◆ GOAL OF THE EXERCISE
Output only the lines below from the one containing "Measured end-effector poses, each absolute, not" to the one containing "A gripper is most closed", exactly as written, both ends kept.

◆ AVAILABLE RECORDS

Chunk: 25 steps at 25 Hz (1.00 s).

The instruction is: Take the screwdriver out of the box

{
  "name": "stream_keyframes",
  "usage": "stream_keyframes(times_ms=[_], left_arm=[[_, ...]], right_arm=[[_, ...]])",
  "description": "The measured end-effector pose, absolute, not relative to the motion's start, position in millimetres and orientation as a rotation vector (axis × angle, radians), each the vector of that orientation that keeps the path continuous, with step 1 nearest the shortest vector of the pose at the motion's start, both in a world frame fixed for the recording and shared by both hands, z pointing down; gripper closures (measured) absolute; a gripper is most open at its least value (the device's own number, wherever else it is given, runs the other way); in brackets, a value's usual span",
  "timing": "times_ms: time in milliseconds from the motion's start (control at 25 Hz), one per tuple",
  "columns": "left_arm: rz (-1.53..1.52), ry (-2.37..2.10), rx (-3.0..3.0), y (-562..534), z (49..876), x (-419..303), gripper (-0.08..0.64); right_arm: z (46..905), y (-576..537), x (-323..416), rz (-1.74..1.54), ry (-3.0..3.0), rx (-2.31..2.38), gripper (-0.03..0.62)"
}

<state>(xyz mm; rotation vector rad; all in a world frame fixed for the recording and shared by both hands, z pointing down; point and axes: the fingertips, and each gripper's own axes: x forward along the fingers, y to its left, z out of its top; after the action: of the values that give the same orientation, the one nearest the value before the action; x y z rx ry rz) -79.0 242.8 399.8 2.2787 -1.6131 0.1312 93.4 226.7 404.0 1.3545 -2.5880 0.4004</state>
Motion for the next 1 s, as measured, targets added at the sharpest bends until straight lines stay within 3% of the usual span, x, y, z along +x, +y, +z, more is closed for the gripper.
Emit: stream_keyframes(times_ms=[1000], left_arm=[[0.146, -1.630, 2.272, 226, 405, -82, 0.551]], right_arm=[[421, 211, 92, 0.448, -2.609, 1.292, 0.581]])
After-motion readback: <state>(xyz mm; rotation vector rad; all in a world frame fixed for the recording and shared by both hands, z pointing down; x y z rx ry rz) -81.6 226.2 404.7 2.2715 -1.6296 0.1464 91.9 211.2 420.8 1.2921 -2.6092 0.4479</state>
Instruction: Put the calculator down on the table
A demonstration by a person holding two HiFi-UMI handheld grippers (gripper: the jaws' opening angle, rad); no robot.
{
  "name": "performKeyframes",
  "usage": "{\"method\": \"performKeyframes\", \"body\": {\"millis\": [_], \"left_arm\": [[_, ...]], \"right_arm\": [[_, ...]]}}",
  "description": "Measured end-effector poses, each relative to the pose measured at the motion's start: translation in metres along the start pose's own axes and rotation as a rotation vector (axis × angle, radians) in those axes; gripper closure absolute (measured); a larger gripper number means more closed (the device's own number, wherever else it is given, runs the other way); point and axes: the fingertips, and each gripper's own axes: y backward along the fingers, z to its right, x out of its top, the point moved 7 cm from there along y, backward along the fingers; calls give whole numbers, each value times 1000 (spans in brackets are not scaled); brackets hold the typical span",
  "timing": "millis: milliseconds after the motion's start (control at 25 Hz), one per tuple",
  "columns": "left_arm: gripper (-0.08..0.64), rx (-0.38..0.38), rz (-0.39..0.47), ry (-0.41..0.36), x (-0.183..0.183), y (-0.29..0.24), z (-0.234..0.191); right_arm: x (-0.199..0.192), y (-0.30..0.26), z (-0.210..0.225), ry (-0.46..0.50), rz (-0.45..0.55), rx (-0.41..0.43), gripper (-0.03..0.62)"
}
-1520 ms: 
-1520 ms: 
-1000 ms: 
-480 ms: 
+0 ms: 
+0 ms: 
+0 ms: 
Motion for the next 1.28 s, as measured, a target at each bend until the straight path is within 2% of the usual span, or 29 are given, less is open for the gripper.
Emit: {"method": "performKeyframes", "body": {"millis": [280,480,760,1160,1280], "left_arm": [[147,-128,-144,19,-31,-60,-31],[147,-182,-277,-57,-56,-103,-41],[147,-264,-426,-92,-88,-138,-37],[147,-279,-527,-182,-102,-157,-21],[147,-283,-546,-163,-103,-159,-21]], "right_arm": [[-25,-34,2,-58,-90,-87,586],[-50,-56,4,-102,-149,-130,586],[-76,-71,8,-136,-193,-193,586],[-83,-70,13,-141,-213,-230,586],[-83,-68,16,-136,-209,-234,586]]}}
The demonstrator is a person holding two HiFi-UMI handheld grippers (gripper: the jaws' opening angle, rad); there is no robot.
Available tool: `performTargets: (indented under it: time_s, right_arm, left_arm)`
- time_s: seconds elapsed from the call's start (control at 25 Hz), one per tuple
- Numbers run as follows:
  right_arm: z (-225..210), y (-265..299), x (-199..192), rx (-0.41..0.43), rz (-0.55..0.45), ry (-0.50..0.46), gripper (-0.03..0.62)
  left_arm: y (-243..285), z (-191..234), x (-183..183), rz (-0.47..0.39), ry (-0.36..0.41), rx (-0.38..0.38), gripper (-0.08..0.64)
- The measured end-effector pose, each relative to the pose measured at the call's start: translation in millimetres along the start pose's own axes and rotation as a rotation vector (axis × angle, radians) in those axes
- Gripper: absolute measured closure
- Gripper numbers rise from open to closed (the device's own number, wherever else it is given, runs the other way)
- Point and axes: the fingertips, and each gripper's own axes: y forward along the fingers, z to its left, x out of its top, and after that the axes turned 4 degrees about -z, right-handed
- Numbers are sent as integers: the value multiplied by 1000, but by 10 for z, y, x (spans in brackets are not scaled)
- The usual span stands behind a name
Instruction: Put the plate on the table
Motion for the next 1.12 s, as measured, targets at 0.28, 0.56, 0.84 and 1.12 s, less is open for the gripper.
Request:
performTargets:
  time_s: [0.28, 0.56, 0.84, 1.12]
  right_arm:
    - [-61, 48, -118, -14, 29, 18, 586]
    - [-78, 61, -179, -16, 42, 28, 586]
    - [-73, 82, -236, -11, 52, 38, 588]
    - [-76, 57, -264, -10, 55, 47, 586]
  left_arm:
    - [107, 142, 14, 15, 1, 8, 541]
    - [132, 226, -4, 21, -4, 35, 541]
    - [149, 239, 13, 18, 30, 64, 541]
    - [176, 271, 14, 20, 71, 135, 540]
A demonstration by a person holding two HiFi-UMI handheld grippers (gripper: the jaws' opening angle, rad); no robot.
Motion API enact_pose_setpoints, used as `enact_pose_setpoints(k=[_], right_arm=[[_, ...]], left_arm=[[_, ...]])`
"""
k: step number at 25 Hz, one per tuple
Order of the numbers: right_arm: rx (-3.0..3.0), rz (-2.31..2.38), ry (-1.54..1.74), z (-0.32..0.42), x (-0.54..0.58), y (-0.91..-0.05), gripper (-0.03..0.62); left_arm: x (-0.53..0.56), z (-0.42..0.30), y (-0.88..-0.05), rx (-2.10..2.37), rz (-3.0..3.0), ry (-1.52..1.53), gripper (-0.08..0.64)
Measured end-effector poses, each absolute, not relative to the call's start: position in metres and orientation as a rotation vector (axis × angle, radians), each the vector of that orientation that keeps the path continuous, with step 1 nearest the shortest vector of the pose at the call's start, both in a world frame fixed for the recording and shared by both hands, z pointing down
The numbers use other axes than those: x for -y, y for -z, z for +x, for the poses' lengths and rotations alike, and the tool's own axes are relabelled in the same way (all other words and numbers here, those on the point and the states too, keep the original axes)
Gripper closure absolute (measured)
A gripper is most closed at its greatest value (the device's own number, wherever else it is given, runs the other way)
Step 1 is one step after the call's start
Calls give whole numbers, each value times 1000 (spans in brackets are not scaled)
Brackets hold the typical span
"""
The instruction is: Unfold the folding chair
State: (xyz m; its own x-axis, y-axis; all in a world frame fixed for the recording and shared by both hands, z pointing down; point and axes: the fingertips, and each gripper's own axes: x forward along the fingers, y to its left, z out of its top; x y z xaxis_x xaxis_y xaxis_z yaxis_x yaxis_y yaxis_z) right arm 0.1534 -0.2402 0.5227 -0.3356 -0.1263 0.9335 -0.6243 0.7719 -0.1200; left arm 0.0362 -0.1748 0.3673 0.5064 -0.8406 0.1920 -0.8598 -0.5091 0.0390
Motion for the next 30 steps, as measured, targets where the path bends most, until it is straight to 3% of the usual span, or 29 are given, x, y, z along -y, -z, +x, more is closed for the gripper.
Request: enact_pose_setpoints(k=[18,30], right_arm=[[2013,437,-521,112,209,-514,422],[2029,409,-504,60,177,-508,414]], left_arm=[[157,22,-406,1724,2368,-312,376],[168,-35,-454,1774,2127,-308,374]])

◆ SOLUTION
Measured end-effector poses, each absolute, not relative to the call's start: position in metres and orientation as a rotation vector (axis × angle, radians), each the vector of that orientation that keeps the path continuous, with step 1 nearest the shortest vector of the pose at the call's start, both in a world frame fixed for the recording and shared by both hands, z pointing down
The numbers use other axes than those: x for -y, y for -z, z for +x, for the poses' lengths and rotations alike, and the tool's own axes are relabelled in the same way (all other words and numbers here, those on the point and the states too, keep the original axes)
Gripper closure absolute (measured)
A gripper is most closed at its greatest value (the device's own number, wherever else it is given, runs the other way)

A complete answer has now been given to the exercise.